Source code for matclassification.methods.core.THSClassifier

# -*- coding: utf-8 -*-
'''
MAT-Tools: Python Framework for Multiple Aspect Trajectory Data Mining

The present package offers a tool, to support the user in the task of data analysis of multiple aspect trajectories. It integrates into a unique framework for multiple aspects trajectories and in general for multidimensional sequence data mining methods.
Copyright (C) 2022, MIT license (this portion of code is subject to licensing from source project distribution)

Created on Dec, 2021
Copyright (C) 2022, License GPL Version 3 or superior (see LICENSE file)

Authors:
    - Tarlis Portela
'''
# --------------------------------------------------------------------------------
from matclassification.methods.core import *
# -------------------------------------------------------------------------------- 

# Hiperparameter Optimization Classifier - For Trajectory input data

[docs]
class THSClassifier(HSClassifier):
    """
    A hyperparameter optimization classifier for trajectory data, leveraging similarity measures and 
    support for geospatial data encoding (Geohash or IndexGrid). 
    
    #TODO Geohash and IndexGrid encoding and testing
    
    Check: help(AbstractClassifier) and help(HSClassifier)

    Parameters:
    -----------
    name : str
        Name of the classifier model.
    
    save_results : bool, optional (default=False)
        Whether to save the results of the classification.
    
    n_jobs : int, optional (default=-1)
        The number of parallel jobs to run for computation. -1 means using all processors.
    
    verbose : bool, optional (default=False)
        Verbosity mode.

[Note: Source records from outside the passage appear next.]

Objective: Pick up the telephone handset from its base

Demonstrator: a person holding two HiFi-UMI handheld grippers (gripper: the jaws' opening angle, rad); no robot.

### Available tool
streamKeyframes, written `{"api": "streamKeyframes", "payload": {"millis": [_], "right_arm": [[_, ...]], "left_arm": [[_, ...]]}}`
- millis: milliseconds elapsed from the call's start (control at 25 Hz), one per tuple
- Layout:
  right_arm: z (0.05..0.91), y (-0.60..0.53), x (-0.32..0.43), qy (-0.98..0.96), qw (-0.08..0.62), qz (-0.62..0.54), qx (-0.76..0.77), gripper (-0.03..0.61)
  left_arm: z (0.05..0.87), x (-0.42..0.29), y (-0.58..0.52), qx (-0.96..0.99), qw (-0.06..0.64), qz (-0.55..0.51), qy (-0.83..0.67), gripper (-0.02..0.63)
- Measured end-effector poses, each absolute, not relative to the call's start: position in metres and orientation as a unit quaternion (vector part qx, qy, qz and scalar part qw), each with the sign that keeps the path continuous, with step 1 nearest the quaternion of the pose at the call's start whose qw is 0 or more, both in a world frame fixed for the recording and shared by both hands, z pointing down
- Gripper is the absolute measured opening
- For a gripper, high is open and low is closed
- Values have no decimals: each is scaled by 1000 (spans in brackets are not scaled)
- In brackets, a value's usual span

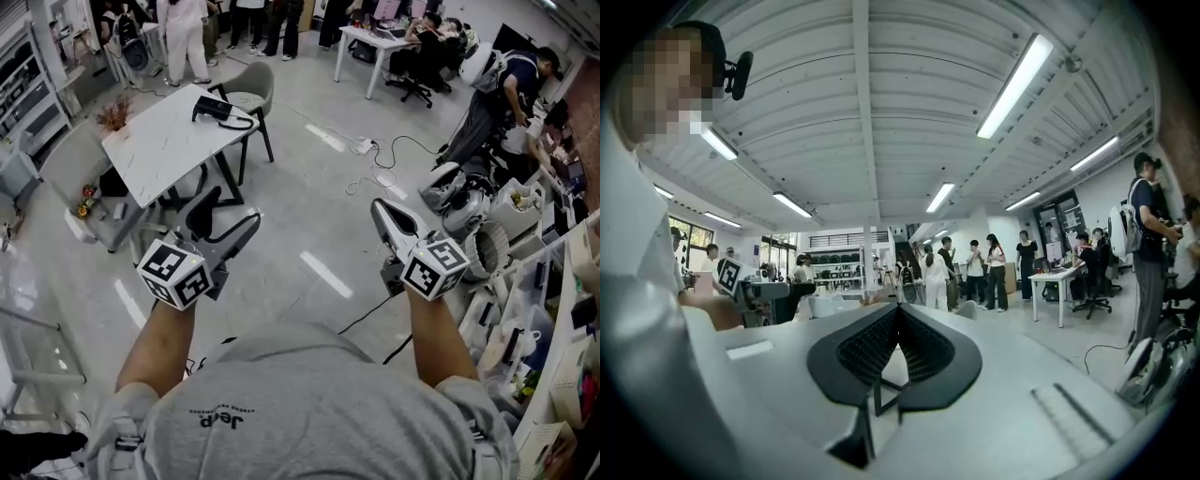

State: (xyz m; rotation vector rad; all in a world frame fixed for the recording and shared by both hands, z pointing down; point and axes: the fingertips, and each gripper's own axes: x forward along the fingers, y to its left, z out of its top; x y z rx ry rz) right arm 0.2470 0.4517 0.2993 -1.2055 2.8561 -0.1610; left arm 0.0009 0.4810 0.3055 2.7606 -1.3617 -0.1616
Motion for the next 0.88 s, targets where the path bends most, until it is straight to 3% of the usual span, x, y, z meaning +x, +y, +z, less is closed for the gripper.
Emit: {"api": "streamKeyframes", "payload": {"millis": [440, 880], "right_arm": [[327, 377, 229, 916, 4, -66, -395, 5], [323, 211, 139, 895, 10, -58, -442, 5]], "left_arm": [[326, -12, 411, 898, 50, -51, -435, 433], [332, -89, 216, 925, 58, -70, -370, 433]]}}
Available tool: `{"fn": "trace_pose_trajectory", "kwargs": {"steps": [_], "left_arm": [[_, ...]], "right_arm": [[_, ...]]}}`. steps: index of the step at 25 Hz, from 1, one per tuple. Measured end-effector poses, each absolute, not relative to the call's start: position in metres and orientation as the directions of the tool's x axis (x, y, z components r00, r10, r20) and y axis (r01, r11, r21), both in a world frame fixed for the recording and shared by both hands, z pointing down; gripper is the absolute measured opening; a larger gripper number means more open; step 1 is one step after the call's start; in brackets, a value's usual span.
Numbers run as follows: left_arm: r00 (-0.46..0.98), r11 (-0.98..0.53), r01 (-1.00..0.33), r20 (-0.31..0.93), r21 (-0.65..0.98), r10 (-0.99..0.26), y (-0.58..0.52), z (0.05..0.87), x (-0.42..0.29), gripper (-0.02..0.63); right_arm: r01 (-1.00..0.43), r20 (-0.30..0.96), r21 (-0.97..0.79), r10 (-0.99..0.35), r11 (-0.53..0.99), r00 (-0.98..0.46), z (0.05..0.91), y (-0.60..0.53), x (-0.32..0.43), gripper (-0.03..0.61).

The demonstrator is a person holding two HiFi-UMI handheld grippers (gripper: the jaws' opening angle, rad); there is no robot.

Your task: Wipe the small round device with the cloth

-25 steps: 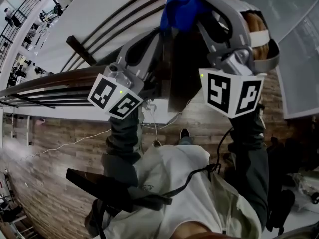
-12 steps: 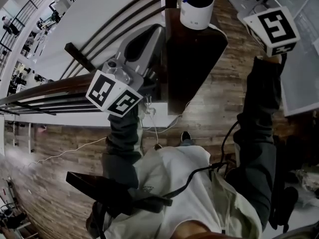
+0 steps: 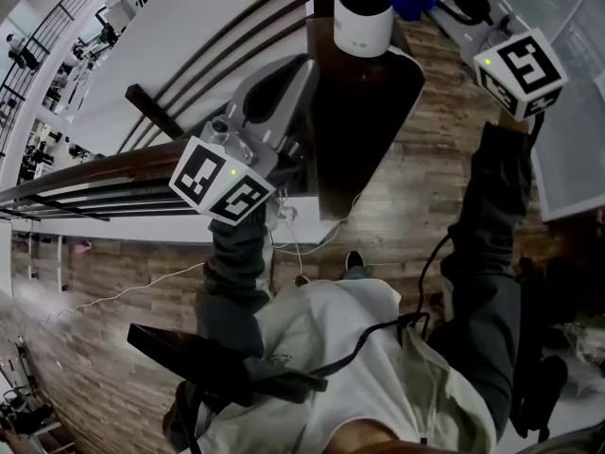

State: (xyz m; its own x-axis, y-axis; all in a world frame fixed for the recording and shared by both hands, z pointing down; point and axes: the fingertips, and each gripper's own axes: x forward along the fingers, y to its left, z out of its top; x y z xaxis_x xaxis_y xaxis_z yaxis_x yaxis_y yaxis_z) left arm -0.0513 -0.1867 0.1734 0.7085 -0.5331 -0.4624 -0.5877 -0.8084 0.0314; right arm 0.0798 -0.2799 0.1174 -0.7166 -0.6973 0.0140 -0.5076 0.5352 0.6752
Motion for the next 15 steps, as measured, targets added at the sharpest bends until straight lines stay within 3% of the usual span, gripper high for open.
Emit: {"fn": "trace_pose_trajectory", "kwargs": {"steps": [3, 5, 9, 15], "left_arm": [[0.701, -0.803, -0.595, -0.464, 0.038, -0.542, -0.185, 0.172, -0.056, 0.000], [0.703, -0.803, -0.594, -0.458, 0.042, -0.544, -0.183, 0.173, -0.055, 0.000], [0.705, -0.801, -0.597, -0.450, 0.041, -0.549, -0.178, 0.175, -0.057, 0.000], [0.698, -0.800, -0.597, -0.456, 0.055, -0.552, -0.177, 0.173, -0.055, 0.000]], "right_arm": [[-0.533, -0.154, 0.771, -0.710, 0.348, -0.687, 0.071, -0.260, 0.060, 0.110], [-0.503, -0.163, 0.817, -0.724, 0.281, -0.670, 0.069, -0.255, 0.047, 0.109], [-0.567, -0.160, 0.727, -0.708, 0.387, -0.687, 0.090, -0.261, 0.059, 0.109], [-0.521, 0.049, 0.653, -0.717, 0.549, -0.695, 0.163, -0.267, 0.071, 0.109]]}}
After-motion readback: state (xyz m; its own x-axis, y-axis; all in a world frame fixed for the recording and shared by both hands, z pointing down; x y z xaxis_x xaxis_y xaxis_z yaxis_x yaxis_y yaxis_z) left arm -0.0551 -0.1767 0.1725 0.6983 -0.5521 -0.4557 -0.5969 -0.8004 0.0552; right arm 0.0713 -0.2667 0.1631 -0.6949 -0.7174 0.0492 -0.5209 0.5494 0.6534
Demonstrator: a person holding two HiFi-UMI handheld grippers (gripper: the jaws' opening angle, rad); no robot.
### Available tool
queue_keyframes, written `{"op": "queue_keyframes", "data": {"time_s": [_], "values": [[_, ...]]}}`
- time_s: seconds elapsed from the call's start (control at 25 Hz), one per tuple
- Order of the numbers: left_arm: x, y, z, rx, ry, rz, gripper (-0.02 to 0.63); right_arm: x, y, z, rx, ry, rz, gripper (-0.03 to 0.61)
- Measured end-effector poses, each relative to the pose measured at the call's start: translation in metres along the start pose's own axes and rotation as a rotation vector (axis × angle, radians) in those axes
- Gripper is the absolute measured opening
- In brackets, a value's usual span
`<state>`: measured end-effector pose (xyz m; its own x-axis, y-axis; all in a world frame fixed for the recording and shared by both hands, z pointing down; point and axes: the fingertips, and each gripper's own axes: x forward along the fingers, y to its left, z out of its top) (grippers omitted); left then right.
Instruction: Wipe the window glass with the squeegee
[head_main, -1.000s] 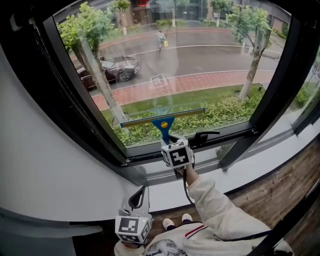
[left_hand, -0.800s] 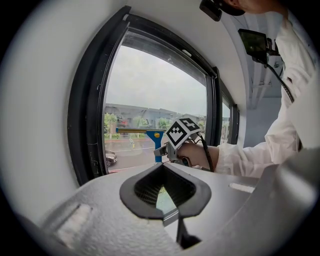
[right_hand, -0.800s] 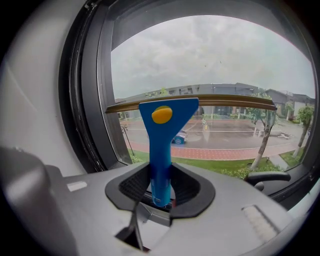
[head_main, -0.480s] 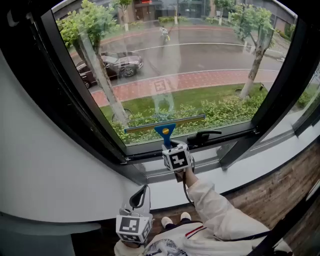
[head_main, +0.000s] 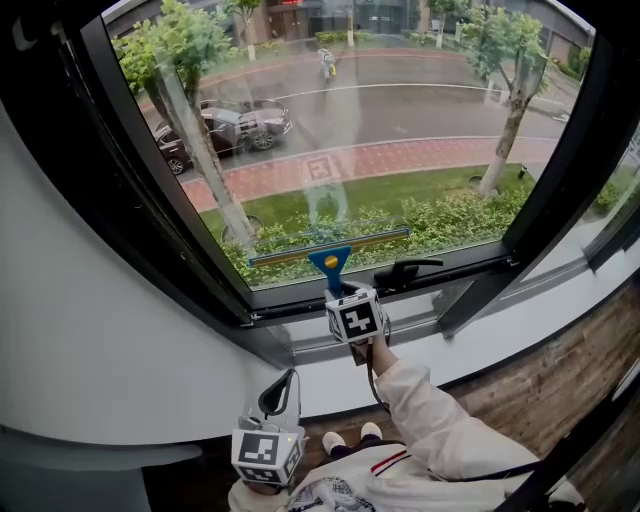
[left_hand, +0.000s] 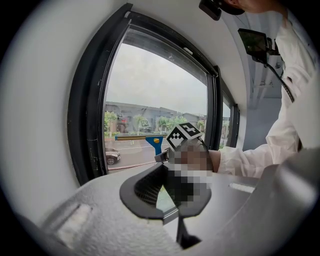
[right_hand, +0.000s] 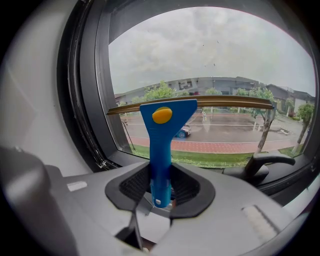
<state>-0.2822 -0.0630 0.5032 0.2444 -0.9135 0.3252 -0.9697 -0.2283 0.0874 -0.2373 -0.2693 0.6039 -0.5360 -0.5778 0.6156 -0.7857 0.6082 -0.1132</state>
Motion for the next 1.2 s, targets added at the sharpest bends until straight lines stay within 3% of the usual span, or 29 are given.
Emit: {"op": "queue_keyframes", "data": {"time_s": [0.72,1.2], "values": [[-0.012,0.000,-0.007,-0.008,0.005,-0.009,0.000,0.013,0.008,-0.060,0.023,0.104,0.006,0.133],[-0.022,0.004,-0.014,-0.014,0.011,-0.011,0.000,0.005,0.006,-0.067,0.016,0.060,-0.043,0.133]]}}
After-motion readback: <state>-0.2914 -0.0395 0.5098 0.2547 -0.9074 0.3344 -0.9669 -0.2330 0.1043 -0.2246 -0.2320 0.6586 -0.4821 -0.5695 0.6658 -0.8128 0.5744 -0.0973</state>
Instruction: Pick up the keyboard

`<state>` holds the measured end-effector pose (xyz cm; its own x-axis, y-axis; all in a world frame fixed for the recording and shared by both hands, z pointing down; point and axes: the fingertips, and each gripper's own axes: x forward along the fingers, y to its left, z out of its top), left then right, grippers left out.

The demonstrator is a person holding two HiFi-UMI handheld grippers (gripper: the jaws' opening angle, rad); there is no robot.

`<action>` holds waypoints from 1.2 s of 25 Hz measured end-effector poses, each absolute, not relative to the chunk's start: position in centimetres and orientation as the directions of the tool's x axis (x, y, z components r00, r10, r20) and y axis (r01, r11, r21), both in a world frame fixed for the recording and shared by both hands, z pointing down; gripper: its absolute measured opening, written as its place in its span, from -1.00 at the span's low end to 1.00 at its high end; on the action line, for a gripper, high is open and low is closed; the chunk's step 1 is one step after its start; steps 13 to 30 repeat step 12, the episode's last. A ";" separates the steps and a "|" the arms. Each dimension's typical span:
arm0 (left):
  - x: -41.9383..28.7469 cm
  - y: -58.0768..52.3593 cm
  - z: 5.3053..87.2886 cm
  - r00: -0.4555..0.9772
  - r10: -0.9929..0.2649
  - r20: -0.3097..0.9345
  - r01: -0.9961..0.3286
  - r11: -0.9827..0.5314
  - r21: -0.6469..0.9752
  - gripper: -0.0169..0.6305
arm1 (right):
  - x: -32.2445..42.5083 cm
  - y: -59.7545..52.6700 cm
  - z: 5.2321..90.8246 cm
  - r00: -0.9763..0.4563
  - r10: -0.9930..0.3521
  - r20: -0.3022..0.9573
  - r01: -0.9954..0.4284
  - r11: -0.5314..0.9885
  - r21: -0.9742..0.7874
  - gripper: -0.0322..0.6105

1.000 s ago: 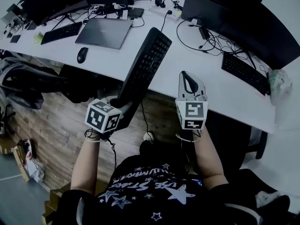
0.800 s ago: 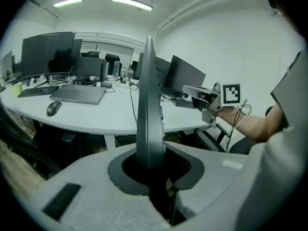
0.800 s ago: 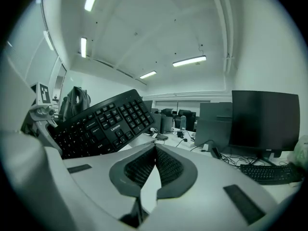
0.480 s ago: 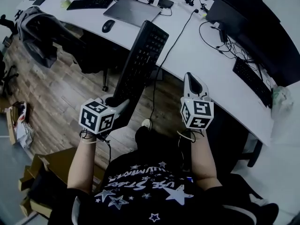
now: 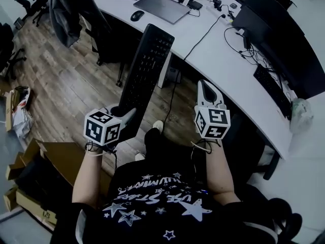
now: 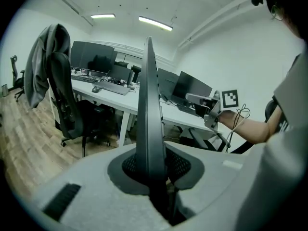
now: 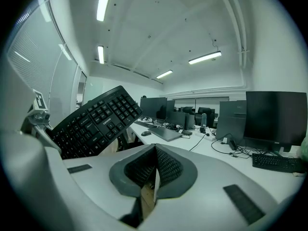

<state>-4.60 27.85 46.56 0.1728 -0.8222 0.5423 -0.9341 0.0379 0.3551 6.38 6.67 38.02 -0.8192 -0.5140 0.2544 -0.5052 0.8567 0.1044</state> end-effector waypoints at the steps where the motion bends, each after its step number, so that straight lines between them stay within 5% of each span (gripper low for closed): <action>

If True, enables detailed output.
    
    random_state : int, optional (default=42)
        Random seed used for reproducibility.
    
    filterwarnings : str, optional (default='ignore')
        Warning filter setting to control output warnings.

    """
    
    def __init__(self, 
                 name='NN',
                 
                 save_results=False,
                 n_jobs=-1,
                 verbose=False,
                 random_state=42,
                 filterwarnings='ignore'):

        super().__init__(name=name, save_results=save_results, n_jobs=n_jobs, verbose=verbose, random_state=random_state, filterwarnings=filterwarnings)
        

[docs]
    def message(self, pbar, text):
        if self.isverbose:
            pbar.set_postfix_str(text)

                

[docs]
    def read_report(self, filename, prefix=''):
        marksplit = '-'
        validation_report = pd.read_csv(filename)
        filename = filename.split(prefix+self.name.lower()+'-')[-1]
        filename = filename.split('.csv')[0]

        i = 0
        for y in filename.split(marksplit):
            validation_report['p'+str(i)] = y
            i+=1
        return validation_report

    

[docs]
    def xy(self,
           train, test,
           tid_col='tid', 
           class_col='label',
           space_geohash=False, # True: Geohash, False: indexgrid
           geo_precision=30,    # Geohash: precision OR IndexGrid: meters
           validate=False):
        
        # RETURN: X, y, features, num_classes, space, dic_parameters
        return prepareTrajectories(train.copy(), test.copy(),
                                   tid_col=tid_col, 
                                   class_col=class_col,
                                   # space_geohash, True: Geohash, False: indexgrid
                                   space_geohash=space_geohash, 
                                   # Geohash: precision OR IndexGrid: meters
                                   geo_precision=geo_precision,     

                                   features_encoding=True, 
                                   y_one_hot_encodding=False,
                                   split_test_validation=validate,
                                   data_preparation=1,

                                   verbose=self.isverbose)

    

[docs]
    def prepare_input(self,
                      train, test,
                      tid_col='tid', 
                      class_col='label',
                      space_geohash=False, # True: Geohash, False: indexgrid
                      geo_precision=30,    # Geohash: precision OR IndexGrid: meters
                      validate=False):
        
        # Load Data - Tarlis:
        X, y, features, num_classes, space, dic_parameters = self.xy(train, test, tid_col, class_col, geo_precision, validate)
        
        self.add_config(features=features,
                        num_classes=num_classes, 
                        space=space,
                        dic_parameters=dic_parameters)
        
        if 'encode_y' in dic_parameters.keys():
            self.le = dic_parameters['encode_y']
        
        if len(X) == 2:
            self.X_train = X[0] 
            self.X_test = X[1]
            self.y_train = y[0] 
            self.y_test = y[1]           
            self.validate = False
        if len(X) > 2:
            self.X_train = X[0] 
            self.X_val = X[1]
            self.X_test = X[2]
            self.y_train = y[0] 
            self.y_val = y[1]
            self.y_test = y[2]
            self.validate = True
            
        return X, y, features, num_classes, space, dic_parameters

    

[docs]
    def fit(self, 
            X_train, 
            y_train, 
            X_val,
            y_val,
            config=None):
                  
        if not config:
            config = self.best_config            
        if not self.model:
            self.model = self.create(config)
        
        return self.model.fit(X_train, 
                              y_train, 
                              X_val,
                              y_val)

    

[docs]
    def predict(self,                 
                X_test,
                y_test):
        
        y_pred_prob = self.model.predict(X_test) 
        if y_pred_prob.ndim == 1:
            y_pred = y_pred_prob
        else:
            y_pred = argmax(y_pred_prob , axis = 1)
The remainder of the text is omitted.